AIM OF THE EXERCISE
Please copy each line from the entries that contains the string "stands".

SUPPLIED ENTRIES
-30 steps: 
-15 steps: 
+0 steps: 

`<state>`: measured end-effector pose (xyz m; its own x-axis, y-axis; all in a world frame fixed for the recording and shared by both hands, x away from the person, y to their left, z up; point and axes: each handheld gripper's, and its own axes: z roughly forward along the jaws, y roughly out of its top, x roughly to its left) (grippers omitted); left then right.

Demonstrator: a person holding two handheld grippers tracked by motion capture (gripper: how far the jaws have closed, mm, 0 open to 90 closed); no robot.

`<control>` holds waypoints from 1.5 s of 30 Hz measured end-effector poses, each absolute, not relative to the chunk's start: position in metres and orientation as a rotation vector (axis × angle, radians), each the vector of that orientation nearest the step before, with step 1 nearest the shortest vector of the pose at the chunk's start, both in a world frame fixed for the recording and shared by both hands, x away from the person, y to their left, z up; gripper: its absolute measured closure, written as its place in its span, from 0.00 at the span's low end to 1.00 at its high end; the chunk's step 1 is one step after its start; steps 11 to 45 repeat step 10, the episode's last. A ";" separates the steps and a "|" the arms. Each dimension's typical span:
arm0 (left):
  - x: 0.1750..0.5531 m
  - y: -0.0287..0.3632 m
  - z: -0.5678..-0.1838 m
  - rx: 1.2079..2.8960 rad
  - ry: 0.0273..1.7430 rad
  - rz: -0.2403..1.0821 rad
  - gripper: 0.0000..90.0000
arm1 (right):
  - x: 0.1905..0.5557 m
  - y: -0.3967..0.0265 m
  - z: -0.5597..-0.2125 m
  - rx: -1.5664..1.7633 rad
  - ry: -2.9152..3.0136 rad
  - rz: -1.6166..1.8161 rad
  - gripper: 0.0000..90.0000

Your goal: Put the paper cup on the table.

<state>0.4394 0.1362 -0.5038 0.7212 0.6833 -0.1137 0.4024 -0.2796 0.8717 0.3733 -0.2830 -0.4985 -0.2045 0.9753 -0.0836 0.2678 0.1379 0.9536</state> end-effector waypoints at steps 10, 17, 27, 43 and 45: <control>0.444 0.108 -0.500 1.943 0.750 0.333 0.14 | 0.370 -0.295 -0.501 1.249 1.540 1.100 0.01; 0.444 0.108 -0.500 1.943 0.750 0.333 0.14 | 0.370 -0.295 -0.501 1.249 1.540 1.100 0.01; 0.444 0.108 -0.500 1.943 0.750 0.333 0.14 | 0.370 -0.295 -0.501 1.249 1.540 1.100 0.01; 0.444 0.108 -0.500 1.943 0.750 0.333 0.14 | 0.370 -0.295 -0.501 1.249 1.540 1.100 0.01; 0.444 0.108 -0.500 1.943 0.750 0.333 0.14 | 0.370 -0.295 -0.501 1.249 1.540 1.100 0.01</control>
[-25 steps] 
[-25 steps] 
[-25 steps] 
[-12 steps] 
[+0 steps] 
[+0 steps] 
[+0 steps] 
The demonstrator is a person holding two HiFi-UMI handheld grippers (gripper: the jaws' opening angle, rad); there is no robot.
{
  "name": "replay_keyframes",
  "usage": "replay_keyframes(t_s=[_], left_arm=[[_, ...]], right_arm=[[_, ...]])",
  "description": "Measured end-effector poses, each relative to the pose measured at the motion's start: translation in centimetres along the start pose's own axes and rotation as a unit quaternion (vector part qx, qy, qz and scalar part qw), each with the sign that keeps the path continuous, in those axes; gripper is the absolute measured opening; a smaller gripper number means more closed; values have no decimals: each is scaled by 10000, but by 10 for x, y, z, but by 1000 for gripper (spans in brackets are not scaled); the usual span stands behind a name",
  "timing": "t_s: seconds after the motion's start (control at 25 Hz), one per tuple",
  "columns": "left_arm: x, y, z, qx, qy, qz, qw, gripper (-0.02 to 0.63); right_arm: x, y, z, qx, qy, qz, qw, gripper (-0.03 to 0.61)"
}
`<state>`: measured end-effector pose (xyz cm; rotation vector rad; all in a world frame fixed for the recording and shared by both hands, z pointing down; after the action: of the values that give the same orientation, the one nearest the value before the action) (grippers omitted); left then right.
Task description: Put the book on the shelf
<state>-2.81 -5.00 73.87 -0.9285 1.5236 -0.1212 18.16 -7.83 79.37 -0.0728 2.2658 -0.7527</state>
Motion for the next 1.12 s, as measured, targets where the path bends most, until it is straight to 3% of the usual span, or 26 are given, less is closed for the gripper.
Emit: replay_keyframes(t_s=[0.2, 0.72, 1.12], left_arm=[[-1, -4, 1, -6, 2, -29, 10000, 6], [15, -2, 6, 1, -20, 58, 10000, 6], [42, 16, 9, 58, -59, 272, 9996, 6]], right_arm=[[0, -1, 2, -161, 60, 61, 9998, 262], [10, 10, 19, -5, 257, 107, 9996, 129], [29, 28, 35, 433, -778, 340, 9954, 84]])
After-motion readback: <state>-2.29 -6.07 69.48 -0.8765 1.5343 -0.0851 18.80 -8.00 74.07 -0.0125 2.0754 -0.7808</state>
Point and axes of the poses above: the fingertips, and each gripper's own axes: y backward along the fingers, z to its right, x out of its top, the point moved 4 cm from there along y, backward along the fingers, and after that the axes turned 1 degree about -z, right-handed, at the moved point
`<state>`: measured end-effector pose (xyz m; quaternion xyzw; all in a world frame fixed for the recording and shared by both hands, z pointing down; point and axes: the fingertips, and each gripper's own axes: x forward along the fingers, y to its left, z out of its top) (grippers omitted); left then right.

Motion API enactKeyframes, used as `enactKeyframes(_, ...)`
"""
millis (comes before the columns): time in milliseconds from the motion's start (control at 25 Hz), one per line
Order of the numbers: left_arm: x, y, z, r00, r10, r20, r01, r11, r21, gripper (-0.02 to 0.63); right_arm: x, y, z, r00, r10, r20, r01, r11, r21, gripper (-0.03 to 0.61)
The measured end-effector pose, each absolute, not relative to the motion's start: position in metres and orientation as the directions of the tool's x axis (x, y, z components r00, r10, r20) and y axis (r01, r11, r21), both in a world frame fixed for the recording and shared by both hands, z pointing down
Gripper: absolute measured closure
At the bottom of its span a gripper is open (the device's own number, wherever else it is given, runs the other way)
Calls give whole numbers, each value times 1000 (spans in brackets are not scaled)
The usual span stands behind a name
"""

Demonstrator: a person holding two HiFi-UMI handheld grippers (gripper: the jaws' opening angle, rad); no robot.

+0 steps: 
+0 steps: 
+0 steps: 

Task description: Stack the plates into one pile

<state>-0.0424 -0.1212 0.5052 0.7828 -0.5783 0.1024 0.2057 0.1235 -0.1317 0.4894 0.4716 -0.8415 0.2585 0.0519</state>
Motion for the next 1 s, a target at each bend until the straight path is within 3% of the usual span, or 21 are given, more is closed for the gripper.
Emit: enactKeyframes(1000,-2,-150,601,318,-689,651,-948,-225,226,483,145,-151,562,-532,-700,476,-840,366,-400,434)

REPLY TO THE TASK
  "description": "Measured end-effector poses, each relative to the pose measured at the motion's start: translation in centimetres along the start pose's own axes and rotation as a unit quaternion (vector part qx, qy, qz and scalar part qw), each with the sign that keeps the path continuous, in those axes; gripper is the absolute measured opening; a smaller gripper number means more closed; values have no decimals: each is scaled by 10000, but by 10 for x, y, z, but by 1000 for gripper (spans in brackets are not scaled); the usual span stands behind a name",
The usual span stands behind a name

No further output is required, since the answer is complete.